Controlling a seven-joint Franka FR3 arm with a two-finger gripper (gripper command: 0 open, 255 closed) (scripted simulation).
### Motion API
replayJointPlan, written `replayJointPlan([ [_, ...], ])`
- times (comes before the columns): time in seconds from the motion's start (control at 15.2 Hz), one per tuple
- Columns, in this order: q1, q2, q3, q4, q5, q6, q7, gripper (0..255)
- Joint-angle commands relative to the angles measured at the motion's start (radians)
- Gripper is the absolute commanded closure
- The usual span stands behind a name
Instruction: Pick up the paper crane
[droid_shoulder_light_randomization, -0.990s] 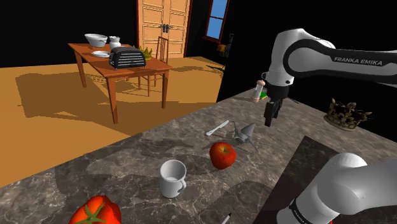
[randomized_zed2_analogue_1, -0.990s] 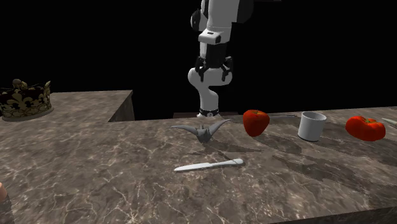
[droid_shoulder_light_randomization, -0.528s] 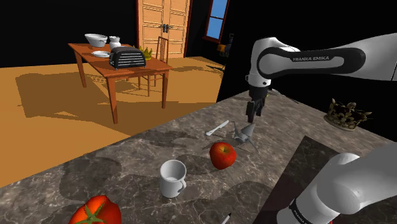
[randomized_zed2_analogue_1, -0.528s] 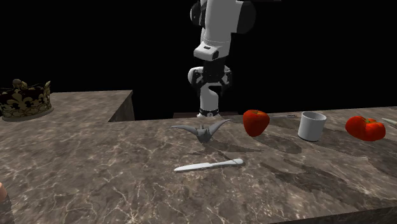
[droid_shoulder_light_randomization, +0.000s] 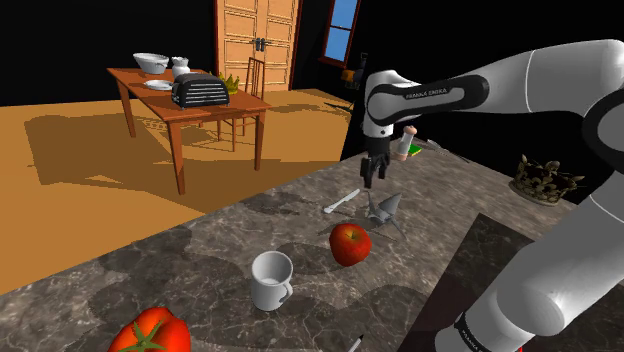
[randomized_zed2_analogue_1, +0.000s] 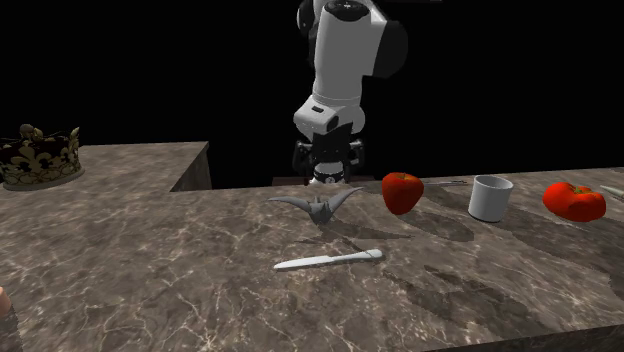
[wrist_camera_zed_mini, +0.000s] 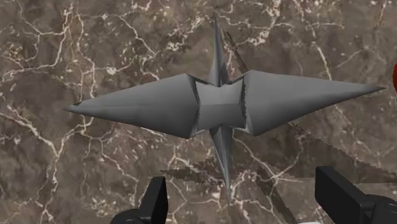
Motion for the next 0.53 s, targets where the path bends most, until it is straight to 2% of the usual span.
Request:
replayJointPlan([
  [0.0, -0.002, 0.050, -0.002, 0.023, -0.001, 0.023, -0.001, 0],
  [0.46, -0.003, 0.082, -0.003, -0.031, -0.001, 0.110, 0.004, 0],
])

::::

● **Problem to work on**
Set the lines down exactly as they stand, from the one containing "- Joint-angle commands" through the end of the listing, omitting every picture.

● **Response below**
- Joint-angle commands relative to the angles measured at the motion's start (radians)
- Gripper is the absolute commanded closure
- The usual span stands behind a name
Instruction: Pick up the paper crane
[droid_shoulder_light_randomization, -0.990s] 
[randomized_zed2_analogue_1, -0.990s] 
[droid_shoulder_light_randomization, -0.528s] 
[randomized_zed2_analogue_1, -0.528s] 
[droid_shoulder_light_randomization, +0.000s] 
[randomized_zed2_analogue_1, +0.000s] 
[wrist_camera_zed_mini, +0.000s] 
Motion for the next 0.53 s, targets where the path bends most, until it is straight to 2% of the usual span.
Request:
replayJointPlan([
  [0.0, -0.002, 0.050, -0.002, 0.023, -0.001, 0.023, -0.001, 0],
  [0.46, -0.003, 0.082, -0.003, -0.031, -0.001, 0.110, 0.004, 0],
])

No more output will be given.